▶ [Exercise]:
Could every line of the data be copied out once more, exactly?

▶ [Given information]:
»»
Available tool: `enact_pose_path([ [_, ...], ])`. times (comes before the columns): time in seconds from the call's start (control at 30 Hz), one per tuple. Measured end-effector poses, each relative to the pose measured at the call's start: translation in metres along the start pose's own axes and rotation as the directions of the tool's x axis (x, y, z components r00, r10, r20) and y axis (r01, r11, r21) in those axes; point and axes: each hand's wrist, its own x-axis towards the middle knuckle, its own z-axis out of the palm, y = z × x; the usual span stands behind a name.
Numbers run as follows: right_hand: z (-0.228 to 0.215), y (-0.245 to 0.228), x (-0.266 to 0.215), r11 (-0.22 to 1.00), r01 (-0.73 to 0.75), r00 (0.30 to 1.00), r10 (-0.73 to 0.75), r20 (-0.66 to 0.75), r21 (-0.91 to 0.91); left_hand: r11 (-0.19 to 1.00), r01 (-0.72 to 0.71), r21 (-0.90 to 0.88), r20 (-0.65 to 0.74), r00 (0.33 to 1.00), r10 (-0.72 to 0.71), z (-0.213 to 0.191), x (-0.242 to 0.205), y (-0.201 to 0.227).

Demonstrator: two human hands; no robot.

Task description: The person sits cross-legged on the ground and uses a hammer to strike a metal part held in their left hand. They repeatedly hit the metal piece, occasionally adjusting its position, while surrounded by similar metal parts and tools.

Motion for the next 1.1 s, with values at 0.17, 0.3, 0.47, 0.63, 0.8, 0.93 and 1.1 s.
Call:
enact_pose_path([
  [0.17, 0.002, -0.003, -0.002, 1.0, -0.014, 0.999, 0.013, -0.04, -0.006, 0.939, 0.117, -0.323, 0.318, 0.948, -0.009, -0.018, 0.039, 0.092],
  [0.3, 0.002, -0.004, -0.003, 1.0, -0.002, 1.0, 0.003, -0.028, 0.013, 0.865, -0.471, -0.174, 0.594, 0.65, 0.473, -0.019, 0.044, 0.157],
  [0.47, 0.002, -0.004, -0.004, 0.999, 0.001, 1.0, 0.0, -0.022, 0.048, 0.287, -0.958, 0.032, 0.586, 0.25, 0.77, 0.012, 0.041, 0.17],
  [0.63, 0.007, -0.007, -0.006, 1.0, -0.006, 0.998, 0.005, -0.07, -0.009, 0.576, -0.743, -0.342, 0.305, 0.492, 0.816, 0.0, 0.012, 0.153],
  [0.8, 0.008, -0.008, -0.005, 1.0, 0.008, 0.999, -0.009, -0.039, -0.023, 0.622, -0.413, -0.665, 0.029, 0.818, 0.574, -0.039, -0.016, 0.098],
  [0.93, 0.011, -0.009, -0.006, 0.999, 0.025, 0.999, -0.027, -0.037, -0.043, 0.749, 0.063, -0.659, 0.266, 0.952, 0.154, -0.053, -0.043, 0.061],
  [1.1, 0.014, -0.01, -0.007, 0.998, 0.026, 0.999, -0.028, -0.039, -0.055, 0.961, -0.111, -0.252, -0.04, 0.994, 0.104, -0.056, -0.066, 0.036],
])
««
▶ [Written response]:
Available tool: `enact_pose_path([ [_, ...], ])`. times (comes before the columns): time in seconds from the call's start (control at 30 Hz), one per tuple. Measured end-effector poses, each relative to the pose measured at the call's start: translation in metres along the start pose's own axes and rotation as the directions of the tool's x axis (x, y, z components r00, r10, r20) and y axis (r01, r11, r21) in those axes; point and axes: each hand's wrist, its own x-axis towards the middle knuckle, its own z-axis out of the palm, y = z × x; the usual span stands behind a name.
Numbers run as follows: right_hand: z (-0.228 to 0.215), y (-0.245 to 0.228), x (-0.266 to 0.215), r11 (-0.22 to 1.00), r01 (-0.73 to 0.75), r00 (0.30 to 1.00), r10 (-0.73 to 0.75), r20 (-0.66 to 0.75), r21 (-0.91 to 0.91); left_hand: r11 (-0.19 to 1.00), r01 (-0.72 to 0.71), r21 (-0.90 to 0.88), r20 (-0.65 to 0.74), r00 (0.33 to 1.00), r10 (-0.72 to 0.71), z (-0.213 to 0.191), x (-0.242 to 0.205), y (-0.201 to 0.227).

Demonstrator: two human hands; no robot.

Task description: The person sits cross-legged on the ground and uses a hammer to strike a metal part held in their left hand. They repeatedly hit the metal piece, occasionally adjusting its position, while surrounded by similar metal parts and tools.

Motion for the next 1.1 s, with values at 0.17, 0.3, 0.47, 0.63, 0.8, 0.93 and 1.1 s.
Call:
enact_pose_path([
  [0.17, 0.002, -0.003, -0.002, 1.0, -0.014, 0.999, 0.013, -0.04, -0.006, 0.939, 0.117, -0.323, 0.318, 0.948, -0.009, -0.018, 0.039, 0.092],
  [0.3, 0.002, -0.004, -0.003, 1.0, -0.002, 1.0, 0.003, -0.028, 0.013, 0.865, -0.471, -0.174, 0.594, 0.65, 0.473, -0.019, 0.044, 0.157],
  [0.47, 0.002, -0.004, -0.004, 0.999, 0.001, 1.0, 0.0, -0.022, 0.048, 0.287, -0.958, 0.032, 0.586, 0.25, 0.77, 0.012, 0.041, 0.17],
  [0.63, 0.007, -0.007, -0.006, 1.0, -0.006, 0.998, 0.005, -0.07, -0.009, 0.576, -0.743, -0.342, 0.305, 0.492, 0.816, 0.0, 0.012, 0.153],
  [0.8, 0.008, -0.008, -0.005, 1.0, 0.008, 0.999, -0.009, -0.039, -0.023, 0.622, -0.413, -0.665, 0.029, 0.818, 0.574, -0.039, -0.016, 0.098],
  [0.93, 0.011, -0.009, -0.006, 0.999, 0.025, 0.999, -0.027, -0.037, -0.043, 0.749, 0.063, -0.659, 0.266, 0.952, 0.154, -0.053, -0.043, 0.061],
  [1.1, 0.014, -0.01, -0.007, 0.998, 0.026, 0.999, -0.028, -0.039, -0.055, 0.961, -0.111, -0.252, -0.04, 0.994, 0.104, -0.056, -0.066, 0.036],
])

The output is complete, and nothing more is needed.